EXERCISE OBJECTIVE: Search each line below for the word "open" and list those that contain it.

DATA SEGMENT Start Marker

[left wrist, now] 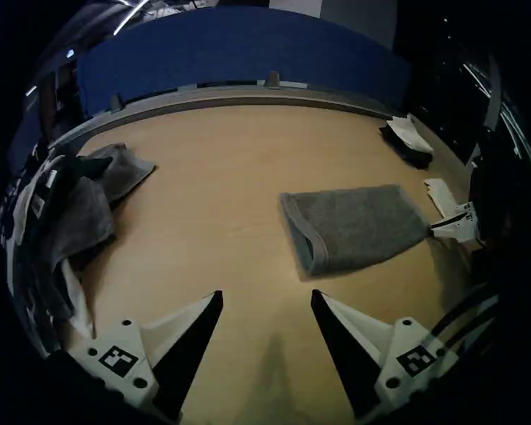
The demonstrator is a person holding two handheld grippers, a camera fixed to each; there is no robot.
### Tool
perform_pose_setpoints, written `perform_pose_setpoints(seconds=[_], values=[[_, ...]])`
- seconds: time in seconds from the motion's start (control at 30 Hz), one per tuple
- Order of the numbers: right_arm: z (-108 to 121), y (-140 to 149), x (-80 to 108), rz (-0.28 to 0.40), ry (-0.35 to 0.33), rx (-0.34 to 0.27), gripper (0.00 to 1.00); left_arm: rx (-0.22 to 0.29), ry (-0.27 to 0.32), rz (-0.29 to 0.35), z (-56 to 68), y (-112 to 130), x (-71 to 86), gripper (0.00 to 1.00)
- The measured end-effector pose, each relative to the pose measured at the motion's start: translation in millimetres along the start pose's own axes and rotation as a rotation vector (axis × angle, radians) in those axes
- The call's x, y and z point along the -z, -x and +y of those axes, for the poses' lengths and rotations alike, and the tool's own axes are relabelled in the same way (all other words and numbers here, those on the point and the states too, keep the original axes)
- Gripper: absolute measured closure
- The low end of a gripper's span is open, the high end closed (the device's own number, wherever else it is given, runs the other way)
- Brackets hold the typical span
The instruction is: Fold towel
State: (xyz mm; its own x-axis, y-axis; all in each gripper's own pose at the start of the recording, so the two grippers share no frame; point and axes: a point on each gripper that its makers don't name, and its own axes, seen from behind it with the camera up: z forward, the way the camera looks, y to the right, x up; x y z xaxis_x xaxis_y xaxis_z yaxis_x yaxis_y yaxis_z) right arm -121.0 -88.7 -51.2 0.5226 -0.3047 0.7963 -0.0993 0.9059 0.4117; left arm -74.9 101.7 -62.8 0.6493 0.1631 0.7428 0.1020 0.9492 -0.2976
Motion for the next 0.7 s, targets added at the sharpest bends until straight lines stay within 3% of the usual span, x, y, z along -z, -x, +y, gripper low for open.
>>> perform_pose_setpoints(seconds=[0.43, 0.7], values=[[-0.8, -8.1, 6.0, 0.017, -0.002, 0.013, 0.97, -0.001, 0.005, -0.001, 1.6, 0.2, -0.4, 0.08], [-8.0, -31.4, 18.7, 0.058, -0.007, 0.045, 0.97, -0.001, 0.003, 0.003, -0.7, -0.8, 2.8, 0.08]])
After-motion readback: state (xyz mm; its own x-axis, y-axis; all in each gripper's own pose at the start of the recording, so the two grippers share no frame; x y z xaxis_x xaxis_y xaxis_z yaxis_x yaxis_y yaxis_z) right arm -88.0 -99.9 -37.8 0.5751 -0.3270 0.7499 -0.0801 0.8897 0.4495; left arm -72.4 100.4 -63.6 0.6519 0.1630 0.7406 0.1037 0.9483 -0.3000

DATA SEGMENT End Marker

OUTPUT BELOW:
- The low end of a gripper's span is open, the high end closed (the device's own number, wherever else it is given, runs the other way)
Motion for the next 0.7 s, targets added at the sharpest bends until straight lines stay within 3% of the usual span, x, y, z along -z, -x, +y, gripper low for open.

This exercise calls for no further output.